Abstract
The long-term stability of perovskite solar cells (PSCs) remains an issue impeding their commercialization. Generally, polycrystalline perovskite thin films have many defects on the grain boundaries, which affect the optoelectronic performance and stability of the devices under moisture, heat, illumination, and the presence of an electric field condition. The O-donor Lewis base is often employed to regulate the performance of PSCs such as carbonyl and carboxyl compounds. Herein, we have developed a concept of radical molecular modulation using the O-donor group for high-performance perovskite photovoltaic devices.
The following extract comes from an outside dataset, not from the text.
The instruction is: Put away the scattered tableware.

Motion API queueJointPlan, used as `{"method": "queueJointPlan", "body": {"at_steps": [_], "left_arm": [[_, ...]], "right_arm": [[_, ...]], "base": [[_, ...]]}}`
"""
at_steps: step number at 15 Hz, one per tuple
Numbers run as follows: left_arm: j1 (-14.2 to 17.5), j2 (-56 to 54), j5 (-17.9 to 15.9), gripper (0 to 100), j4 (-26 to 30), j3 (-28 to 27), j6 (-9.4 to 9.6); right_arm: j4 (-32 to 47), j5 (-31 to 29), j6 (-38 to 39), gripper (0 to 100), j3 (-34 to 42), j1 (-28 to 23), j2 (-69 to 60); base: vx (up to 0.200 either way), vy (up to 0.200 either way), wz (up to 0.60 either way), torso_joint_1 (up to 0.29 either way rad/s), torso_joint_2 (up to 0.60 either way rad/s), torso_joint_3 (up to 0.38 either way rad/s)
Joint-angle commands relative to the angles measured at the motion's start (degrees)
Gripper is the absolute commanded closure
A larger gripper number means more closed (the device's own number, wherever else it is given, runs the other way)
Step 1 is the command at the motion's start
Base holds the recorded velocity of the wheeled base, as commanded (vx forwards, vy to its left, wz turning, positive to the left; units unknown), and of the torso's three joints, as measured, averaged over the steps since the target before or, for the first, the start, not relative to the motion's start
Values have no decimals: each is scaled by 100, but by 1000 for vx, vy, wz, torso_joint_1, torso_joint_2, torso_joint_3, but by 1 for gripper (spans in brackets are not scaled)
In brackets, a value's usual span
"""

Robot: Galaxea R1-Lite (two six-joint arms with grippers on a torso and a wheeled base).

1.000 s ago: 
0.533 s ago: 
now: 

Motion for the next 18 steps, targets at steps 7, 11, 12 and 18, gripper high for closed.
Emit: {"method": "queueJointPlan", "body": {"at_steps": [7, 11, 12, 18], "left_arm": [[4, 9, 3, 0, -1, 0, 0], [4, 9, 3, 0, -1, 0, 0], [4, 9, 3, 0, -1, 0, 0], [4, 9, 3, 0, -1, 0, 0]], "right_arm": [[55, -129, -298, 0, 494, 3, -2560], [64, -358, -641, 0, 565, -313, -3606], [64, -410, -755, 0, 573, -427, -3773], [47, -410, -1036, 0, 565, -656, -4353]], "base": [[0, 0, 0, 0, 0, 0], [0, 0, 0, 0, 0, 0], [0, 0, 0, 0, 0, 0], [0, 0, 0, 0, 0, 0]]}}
The judiciously designed radical modulators 2,2,6,6-tetramethyl-1-piperidinyloxy (TEMPO), which located at the perovskite grain boundary through interaction with the perovskite surface sites, effectively passivated the surface defects while templating the formation of large grain crystal and high-quality perovskite thin films. Accordingly, the optimized TEMPO-modulated PSCs achieved a power conversion efficiency of 20.73% with superior stability. This work makes an important contribution for exploring the effect of radical in perovskites to improve the performance of PSCs and other optoelectronic devices.
Highlights
Organic–inorganic metal halide perovskite material has attracted tremendous attention as a promising renewable energy photovoltaic material due to its excellent properties of high absorption coefficient, tunable direct band gap, low exciton binding energy, long charge carrier lifetime, and low recombination rates (Etgar et al, 2012; Kojima et al, 2012; Lee et al, 2012; Stranks et al, 2013; Xing et al, 2013; Yin et al, 2014; Dong et al, 2015)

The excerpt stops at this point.